# [What you need to do]
Below are the records; restate word for word the lines from the first through the one containing "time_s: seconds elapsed", and only those.

####

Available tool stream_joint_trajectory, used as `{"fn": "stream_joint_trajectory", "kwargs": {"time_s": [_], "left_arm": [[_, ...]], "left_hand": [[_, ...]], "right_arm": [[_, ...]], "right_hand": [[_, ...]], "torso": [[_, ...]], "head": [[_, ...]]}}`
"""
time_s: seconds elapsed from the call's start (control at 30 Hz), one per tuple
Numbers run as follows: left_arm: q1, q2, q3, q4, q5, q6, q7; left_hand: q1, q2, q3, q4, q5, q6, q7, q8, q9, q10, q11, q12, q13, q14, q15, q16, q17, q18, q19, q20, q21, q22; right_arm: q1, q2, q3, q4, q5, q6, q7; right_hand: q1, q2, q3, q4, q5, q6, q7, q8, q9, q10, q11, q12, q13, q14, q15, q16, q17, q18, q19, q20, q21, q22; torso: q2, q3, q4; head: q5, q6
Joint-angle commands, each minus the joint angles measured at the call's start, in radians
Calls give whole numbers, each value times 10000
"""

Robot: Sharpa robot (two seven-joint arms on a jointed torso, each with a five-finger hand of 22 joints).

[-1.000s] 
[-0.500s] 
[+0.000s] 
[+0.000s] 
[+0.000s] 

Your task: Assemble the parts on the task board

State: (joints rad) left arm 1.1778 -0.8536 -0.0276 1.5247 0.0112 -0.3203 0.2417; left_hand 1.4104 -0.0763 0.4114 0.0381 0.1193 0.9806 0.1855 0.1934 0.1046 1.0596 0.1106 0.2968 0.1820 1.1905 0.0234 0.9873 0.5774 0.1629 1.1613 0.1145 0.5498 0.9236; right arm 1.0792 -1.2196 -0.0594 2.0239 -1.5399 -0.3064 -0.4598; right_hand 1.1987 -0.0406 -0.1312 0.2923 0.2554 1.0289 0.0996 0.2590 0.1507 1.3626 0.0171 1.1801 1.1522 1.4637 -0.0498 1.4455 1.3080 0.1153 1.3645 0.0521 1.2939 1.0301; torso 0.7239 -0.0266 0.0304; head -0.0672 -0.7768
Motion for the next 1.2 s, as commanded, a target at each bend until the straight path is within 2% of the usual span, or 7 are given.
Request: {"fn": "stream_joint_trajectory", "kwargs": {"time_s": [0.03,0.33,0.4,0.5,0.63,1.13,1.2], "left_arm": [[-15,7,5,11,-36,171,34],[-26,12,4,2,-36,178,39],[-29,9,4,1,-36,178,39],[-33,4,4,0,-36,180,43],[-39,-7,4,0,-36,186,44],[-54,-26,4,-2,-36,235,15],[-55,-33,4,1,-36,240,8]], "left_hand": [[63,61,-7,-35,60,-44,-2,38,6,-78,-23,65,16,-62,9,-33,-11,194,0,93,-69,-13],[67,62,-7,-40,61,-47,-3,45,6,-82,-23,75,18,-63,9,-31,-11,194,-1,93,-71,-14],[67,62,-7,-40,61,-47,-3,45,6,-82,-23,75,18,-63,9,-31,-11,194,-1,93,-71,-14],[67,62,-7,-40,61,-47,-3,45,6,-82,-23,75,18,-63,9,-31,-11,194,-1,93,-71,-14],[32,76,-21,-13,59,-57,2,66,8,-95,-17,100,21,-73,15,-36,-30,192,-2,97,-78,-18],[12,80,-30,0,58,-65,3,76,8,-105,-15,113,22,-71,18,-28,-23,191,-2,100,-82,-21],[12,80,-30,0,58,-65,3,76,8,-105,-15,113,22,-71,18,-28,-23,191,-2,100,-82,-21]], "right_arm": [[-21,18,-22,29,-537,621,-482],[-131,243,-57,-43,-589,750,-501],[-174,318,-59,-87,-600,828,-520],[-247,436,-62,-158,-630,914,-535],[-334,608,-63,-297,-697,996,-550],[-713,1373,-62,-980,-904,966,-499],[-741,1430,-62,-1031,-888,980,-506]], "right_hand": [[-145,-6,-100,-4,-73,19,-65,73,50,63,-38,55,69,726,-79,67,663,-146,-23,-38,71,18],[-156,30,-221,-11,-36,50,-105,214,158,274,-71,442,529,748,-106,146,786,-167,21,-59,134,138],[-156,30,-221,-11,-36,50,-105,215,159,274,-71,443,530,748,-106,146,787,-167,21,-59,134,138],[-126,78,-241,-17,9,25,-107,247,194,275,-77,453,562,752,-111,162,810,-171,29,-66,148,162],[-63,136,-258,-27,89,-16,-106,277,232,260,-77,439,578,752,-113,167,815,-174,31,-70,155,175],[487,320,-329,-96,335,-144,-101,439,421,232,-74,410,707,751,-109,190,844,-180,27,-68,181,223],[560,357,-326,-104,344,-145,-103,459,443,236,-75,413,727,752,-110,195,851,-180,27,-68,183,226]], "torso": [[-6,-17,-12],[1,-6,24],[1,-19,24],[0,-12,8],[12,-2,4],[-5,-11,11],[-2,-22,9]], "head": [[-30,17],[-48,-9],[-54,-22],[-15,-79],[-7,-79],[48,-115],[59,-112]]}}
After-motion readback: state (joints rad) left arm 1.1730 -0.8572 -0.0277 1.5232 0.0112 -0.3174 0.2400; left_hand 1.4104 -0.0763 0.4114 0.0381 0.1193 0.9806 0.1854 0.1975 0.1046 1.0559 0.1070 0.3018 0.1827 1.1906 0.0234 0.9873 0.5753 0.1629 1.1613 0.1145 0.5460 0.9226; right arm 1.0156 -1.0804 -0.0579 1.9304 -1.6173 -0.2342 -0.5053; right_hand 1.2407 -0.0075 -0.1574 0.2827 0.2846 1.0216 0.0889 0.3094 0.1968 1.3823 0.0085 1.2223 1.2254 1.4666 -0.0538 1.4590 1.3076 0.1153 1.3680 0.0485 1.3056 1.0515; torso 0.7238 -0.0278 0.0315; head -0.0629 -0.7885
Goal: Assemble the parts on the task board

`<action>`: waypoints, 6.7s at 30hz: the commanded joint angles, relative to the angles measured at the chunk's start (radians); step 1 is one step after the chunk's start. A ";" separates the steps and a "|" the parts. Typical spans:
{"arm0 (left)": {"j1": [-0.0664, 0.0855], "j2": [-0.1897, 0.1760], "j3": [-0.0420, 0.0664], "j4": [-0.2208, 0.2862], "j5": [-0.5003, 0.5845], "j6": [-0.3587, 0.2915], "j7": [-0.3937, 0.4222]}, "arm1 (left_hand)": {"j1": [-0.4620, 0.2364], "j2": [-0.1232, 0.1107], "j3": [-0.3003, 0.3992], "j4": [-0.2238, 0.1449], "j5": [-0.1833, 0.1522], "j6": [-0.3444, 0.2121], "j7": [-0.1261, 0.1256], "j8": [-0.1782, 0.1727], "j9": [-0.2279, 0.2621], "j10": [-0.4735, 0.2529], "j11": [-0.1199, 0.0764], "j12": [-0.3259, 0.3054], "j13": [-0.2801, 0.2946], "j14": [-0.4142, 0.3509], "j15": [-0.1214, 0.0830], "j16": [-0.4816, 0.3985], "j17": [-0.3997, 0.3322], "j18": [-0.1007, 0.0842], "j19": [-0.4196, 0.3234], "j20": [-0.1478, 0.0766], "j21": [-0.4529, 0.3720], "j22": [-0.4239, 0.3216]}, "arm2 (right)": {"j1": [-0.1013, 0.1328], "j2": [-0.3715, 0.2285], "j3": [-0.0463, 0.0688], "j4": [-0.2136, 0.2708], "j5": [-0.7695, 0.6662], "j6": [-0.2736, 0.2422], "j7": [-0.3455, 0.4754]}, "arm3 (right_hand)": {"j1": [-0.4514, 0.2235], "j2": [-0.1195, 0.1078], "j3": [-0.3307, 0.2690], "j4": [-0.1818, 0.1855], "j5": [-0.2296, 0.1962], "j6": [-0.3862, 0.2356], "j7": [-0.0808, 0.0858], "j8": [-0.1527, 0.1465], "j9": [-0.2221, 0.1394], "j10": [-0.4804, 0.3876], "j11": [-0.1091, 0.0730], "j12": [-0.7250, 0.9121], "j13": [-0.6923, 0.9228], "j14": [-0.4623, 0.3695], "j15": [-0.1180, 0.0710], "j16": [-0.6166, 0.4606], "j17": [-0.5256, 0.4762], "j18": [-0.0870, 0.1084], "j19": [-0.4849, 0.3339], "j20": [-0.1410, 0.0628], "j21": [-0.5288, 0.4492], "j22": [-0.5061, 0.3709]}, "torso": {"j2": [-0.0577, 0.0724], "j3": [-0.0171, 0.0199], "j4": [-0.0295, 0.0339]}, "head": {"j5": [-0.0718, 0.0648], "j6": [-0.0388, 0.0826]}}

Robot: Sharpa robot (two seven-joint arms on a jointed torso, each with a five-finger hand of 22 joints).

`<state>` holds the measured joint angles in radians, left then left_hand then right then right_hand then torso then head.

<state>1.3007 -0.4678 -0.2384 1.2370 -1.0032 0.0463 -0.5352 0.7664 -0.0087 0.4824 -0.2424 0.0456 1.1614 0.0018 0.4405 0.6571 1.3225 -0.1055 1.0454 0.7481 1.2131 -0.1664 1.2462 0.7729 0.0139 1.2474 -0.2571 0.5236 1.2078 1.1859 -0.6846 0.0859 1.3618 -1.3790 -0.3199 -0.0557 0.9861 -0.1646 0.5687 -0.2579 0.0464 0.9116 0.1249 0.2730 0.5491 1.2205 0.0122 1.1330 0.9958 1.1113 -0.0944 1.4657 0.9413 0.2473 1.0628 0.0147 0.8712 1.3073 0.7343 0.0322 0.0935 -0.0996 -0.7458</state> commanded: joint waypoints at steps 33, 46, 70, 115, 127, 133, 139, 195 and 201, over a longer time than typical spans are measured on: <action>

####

# [Output below]
Available tool stream_joint_trajectory, used as `{"fn": "stream_joint_trajectory", "kwargs": {"time_s": [_], "left_arm": [[_, ...]], "left_hand": [[_, ...]], "right_arm": [[_, ...]], "right_hand": [[_, ...]], "torso": [[_, ...]], "head": [[_, ...]]}}`
"""
time_s: seconds elapsed from the call's start (control at 30 Hz), one per tuple

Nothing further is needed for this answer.